19. Семинар Стругацкого
α
Печатать меня никто не собирался, но совет я в редакции «Невы» получил.
– А попробуйте, Миша, пойти в семинар Бориса Стругацкого. При Союзе писателей существует такой семинар молодых фантастов, и вот он его руководитель.
Я постарался придать лицу сдержанное выражение. Фантастов?
– Нет, никто вас, разумеется, не собирается ничему учить. Там просто молодые ребята молодые писатели вроде вас собираются, обсуждают свои вещи. Нет, вы не фантаст, разумеется Если я и спросил чего, так только взглядом и помимо воли.
– Понимаете, они регулярно издают свои коллективные сборники, потом какие-то сборники фантастики в Москве их печатают, и под эту марку можно пару рассказов в год публиковать.
Это был очень серьезный аргумент. Пара рассказов в год. Свои сборники.
β
Борису Стругацкому было сорок четыре года, он был живой (внеофициозный) классик и патриарх.
Дубовые двери, мраморные лестницы, ковровые дорожки, хрустальные люстры, за сборчатой кисеей – огромные окна в старинных латунных переплетах. Вот так жили официально утвержденные писатели в СССР. Было что оборонять.

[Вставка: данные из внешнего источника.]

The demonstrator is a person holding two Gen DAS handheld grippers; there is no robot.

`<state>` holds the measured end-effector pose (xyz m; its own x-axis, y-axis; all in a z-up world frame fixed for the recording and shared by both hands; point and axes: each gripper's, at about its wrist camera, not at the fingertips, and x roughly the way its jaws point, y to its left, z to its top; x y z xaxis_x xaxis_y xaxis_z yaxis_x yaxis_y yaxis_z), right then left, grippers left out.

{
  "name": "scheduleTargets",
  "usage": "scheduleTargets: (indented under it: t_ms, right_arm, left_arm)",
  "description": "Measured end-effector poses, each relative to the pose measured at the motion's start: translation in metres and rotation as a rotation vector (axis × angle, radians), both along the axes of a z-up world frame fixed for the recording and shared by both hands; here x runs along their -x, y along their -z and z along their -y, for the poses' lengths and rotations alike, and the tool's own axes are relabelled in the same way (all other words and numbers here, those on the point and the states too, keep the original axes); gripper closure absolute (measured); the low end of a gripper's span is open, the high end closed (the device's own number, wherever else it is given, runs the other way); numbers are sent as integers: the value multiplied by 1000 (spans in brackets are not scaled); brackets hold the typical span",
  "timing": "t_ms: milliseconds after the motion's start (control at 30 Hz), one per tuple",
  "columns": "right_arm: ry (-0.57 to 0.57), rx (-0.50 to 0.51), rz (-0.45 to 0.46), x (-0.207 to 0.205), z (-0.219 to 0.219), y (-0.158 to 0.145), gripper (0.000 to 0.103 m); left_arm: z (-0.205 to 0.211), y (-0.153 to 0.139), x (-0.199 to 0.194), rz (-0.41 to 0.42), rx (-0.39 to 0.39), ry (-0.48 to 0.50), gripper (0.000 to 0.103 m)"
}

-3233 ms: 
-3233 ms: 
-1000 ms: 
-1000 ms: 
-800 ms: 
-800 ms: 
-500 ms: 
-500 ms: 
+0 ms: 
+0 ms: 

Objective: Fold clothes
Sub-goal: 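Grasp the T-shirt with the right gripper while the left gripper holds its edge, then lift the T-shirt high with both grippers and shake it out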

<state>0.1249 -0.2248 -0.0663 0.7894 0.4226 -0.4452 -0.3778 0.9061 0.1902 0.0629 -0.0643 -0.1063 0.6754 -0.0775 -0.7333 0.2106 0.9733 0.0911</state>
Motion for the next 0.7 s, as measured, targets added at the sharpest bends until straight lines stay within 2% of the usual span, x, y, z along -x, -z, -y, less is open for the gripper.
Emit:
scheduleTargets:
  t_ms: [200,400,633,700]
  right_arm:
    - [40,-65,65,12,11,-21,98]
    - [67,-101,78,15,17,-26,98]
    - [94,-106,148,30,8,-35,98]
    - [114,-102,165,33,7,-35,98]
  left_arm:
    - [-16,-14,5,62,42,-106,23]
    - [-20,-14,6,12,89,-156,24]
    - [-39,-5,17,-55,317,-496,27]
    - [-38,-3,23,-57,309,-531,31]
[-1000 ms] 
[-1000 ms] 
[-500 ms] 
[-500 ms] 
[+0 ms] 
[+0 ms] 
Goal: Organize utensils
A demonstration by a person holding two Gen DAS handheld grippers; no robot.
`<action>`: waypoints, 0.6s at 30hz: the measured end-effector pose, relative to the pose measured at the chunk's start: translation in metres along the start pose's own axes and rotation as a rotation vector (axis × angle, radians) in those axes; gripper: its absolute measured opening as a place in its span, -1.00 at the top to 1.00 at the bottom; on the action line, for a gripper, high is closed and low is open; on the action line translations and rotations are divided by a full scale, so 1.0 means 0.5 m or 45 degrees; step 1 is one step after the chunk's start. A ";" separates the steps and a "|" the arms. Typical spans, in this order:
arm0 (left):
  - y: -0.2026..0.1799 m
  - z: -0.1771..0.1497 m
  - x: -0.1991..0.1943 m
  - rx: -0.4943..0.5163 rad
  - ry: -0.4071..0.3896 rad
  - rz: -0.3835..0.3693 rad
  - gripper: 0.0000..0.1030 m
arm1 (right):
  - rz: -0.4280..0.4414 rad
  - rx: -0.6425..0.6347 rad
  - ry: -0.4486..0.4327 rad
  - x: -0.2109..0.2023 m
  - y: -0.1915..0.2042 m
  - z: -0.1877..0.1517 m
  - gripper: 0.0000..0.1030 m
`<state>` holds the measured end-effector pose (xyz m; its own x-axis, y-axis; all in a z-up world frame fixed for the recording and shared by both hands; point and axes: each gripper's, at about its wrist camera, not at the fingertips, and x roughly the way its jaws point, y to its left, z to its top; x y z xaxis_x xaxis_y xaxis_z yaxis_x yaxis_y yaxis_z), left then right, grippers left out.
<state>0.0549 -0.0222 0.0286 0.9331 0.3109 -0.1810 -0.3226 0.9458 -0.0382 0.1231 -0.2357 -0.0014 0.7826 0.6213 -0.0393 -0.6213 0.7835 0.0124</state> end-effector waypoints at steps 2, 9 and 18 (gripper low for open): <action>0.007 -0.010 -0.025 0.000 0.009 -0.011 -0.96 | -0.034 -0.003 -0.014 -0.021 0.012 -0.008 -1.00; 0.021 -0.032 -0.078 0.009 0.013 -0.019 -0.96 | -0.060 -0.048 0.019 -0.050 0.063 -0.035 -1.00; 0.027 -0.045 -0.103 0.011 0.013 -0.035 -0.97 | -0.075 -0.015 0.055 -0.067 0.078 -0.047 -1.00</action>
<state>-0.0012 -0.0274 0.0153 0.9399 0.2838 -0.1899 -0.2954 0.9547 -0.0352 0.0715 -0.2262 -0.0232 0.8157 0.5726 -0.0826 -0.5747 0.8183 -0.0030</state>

– Стругацкого вы узнаете сразу, он самый большой. Волосы вперед и в очках.
Я узнал. Отбор производился им лично. Я подал «Все уладится». И был благосклонно зачислен. Ёлы-палы. Стругацкий!
γ
Семинар собирался раз в две недели в Белой гостиной.
Всего в нем было человек около двадцати, на заседаниях обычно набиралось тринадцать-пятнадцать.
Самому молодому, аспиранту-китаисту Славе Рыбакову, было двадцать пять. Пара самых немолодых были Стругацкому ровесники. Условно-молодой был семинар. Инженеры, научные сотрудники и учителя.
Приходили в семь после работы, рассаживались вокруг огромного круглого стола и в начале рядов этого маленького зала. Стругацкий во главе, староста Фил Суркис рядом, обсуждаемый – поближе. Курение не возбранялось!
Занятие состояло из чтения очередного рассказа и обсуждения. Читал автор либо Стругацкий сам. Обсуждали по очереди. Босс вставлял реплики и подводил итог с литературными и философскими обобщениями. Потом шли вниз пить кофе в буфете-ресторане. Все.
Но обстановка была живая. Авторитет Стругацкого выше всех планок. Неформальное общение единомышленников, воздух. О господи, какая фигня это все. Здесь не было запаха школы чемпионов. Здесь не готовили себя, закусив удила, в профессионалы. Здесь не спрашивали по жесткому счету с себя и других. Любители с налаженной без литературы жизнью. Они могли писать и могли не писать. Разумеется, учиться было нечему.
– Разумеется, писать никто никого научить не может, – говорил Стругацкий. – Но можно предостеречь начинающего от каких-то общих типовых ошибок. И можно создать людям возможность общаться с подобными себе. Непечатающемуся литератору вдвойне нужен воздух общения, без обратной связи писатель гибнет.